The 1st album-app: see links list at end of this post |
There have been a raft of announcements from major acts that they are releasing new material as apps, most prominently Lady Gaga, whose next album will be released as an app. Others are seeking to encourage listeners to upgrade from streams of their work to purchases by throwing in videos and other content with the album (or concert DVD) bundled as an app.
The article below gives good examples of this.
There are also multiple additional links at the end of this post.You need to be blogging on, and thinking about digitisation and how this imapcted the music industry - a relevant factor when thinking about audience targeting/feedback/publicity, design, the rising significance of back catalogue sales (often stimulated by reissue/remastered editions, with previously unreleased demos and alternative versions added to the album or as a 2nd CD also common, as is 'best of' collections with a small number of new/unreleased tracks).
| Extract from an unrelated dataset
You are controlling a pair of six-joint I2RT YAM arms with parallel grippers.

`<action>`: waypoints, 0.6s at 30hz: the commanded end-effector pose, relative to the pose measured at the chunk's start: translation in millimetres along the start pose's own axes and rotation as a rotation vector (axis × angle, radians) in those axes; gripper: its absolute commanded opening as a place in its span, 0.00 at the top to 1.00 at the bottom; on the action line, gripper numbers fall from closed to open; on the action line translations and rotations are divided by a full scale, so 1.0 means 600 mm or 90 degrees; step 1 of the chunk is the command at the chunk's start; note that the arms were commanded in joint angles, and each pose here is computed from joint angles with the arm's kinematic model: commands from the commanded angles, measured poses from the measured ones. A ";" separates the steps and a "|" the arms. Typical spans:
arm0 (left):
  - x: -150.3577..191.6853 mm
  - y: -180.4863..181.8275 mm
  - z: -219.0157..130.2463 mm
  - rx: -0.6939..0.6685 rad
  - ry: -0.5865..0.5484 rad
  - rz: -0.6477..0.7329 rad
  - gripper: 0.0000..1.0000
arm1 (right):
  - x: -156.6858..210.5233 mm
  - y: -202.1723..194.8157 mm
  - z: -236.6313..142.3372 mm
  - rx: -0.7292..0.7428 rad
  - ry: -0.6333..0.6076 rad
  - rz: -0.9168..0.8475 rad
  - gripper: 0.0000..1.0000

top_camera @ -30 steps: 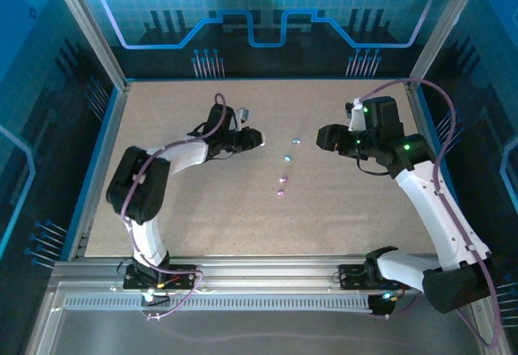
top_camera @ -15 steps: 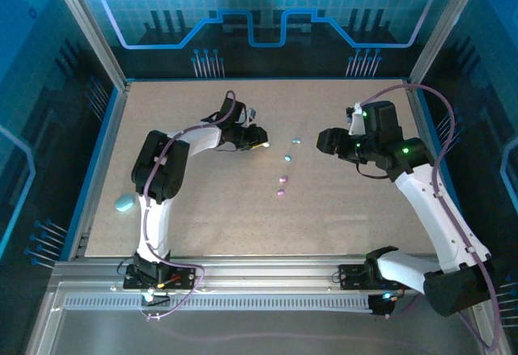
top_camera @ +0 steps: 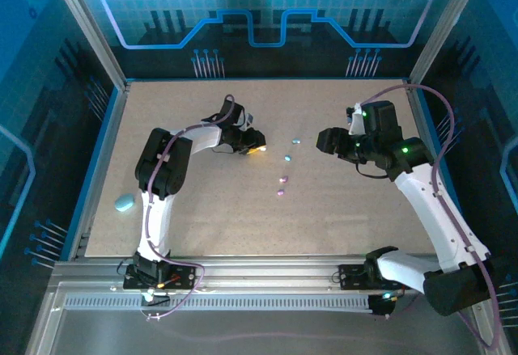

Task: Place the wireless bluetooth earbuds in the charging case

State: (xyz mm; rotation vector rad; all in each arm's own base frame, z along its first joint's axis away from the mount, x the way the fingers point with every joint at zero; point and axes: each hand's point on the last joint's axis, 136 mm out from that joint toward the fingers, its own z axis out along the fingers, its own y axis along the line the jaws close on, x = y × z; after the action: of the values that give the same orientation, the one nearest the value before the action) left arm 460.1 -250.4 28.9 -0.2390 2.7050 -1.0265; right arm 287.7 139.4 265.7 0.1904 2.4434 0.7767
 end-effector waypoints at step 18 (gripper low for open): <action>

As the long tail theory becomes an accepted part of contemporary economics (Amazon is the perfect example of a company making fortunes by selling few copies of many back catalogue items), new videos for archive tracks is a major growth area for media producers within the creative industries (as an economic sector, second only to the financial sector in scale and share of GDP) ... such as yourselves.
If you've been looking at the 1st part of your exam, you'll have noted that Q1a (DCRUP) is potentially linked to this issue - ditto Q1b (MANGeR), for example through Audience.
Music apps are the new albums. Or the new concert DVDs. Or...
David Gilmour, Lady Gaga, The xx and Calvin Harris app strategies show music industry experimentation
Every so often, the music industry gets sucked into a debate about whether the traditional album is dead, even if the murderer has varied down the years, from iTunes downloads to Spotify playlists.
Taylor Swift's ability to sell 1.2m albums in a week in the US alone suggests that the album remains alive and kicking, so you won't catch me suggesting that apps are the next candidate to kill off long-players.
It's more accurate to say there's some interesting experimentation going on around apps and albums that either mutate the traditional format, or act as digital marketing to promote it.
Some examples from the last week show how. Former Mercury Prize winners The xx launched an Android and iOS app inviting fans to "immerse yourself" in their most recent album, Coexist.
That means high-definition videos for every song – IF you already own it digitally – an interactive version of the album artwork, lyrics and the usual artist-app mix of news, tour-dates, ticketing and merchandise links. It's a companion app to the album, rather than a replacement for it.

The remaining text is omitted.